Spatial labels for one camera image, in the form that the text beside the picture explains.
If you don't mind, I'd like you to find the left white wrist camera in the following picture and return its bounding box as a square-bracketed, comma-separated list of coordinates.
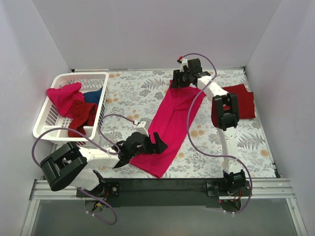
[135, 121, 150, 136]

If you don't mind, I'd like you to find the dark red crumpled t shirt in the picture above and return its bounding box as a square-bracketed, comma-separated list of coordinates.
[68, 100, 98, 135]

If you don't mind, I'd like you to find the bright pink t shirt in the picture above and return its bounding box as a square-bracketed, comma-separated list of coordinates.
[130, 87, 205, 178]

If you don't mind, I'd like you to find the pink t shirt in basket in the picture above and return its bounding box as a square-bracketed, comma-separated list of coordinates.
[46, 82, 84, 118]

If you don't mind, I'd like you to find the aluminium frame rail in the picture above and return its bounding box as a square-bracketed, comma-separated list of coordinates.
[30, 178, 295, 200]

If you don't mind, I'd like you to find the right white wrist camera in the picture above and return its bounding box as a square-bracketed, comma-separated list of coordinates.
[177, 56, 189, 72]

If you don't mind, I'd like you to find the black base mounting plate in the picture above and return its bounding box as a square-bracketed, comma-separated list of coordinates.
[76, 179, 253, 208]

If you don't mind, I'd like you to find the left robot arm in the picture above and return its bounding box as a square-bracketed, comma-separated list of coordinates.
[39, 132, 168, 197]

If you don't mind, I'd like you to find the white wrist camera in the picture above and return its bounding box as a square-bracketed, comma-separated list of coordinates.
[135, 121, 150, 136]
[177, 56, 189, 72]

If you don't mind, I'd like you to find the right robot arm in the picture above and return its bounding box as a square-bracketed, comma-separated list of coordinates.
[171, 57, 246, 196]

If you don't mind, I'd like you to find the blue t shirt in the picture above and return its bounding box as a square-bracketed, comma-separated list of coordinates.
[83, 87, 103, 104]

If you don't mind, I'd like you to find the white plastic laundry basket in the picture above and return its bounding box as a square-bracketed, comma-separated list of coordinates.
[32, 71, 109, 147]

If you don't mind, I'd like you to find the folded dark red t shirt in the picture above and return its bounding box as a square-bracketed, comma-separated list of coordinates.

Prompt | Repeat the material exactly as it reads, without any of its pictures.

Solved exercise |
Spatial labels for one camera image, in the form that the text beside the picture explains.
If you don't mind, I'd like you to find the left white wrist camera in the following picture and return its bounding box as a square-bracketed, comma-separated list of coordinates.
[135, 121, 150, 136]

If you don't mind, I'd like you to find the dark red crumpled t shirt in the picture above and return its bounding box as a square-bracketed, comma-separated list of coordinates.
[68, 100, 98, 135]

If you don't mind, I'd like you to find the bright pink t shirt in the picture above and return its bounding box as a square-bracketed, comma-separated list of coordinates.
[130, 87, 205, 178]

If you don't mind, I'd like you to find the pink t shirt in basket in the picture above and return its bounding box as a square-bracketed, comma-separated list of coordinates.
[46, 82, 84, 118]

If you don't mind, I'd like you to find the aluminium frame rail in the picture above and return its bounding box as a square-bracketed, comma-separated list of coordinates.
[30, 178, 295, 200]

If you don't mind, I'd like you to find the right white wrist camera in the picture above and return its bounding box as a square-bracketed, comma-separated list of coordinates.
[177, 56, 189, 72]

If you don't mind, I'd like you to find the black base mounting plate in the picture above and return its bounding box as a square-bracketed, comma-separated list of coordinates.
[76, 179, 253, 208]

If you don't mind, I'd like you to find the left robot arm in the picture above and return its bounding box as a square-bracketed, comma-separated list of coordinates.
[39, 132, 168, 197]

If you don't mind, I'd like you to find the white wrist camera in the picture above and return its bounding box as a square-bracketed, comma-separated list of coordinates.
[135, 121, 150, 136]
[177, 56, 189, 72]

If you don't mind, I'd like you to find the right robot arm in the picture above and return its bounding box as a square-bracketed, comma-separated list of coordinates.
[171, 57, 246, 196]

If you don't mind, I'd like you to find the blue t shirt in the picture above and return its bounding box as a square-bracketed, comma-separated list of coordinates.
[83, 87, 103, 104]

If you don't mind, I'd like you to find the white plastic laundry basket in the picture above and return its bounding box as a square-bracketed, comma-separated list of coordinates.
[32, 71, 109, 147]

If you don't mind, I'd like you to find the folded dark red t shirt in the picture above and return its bounding box as a square-bracketed, comma-separated list of coordinates.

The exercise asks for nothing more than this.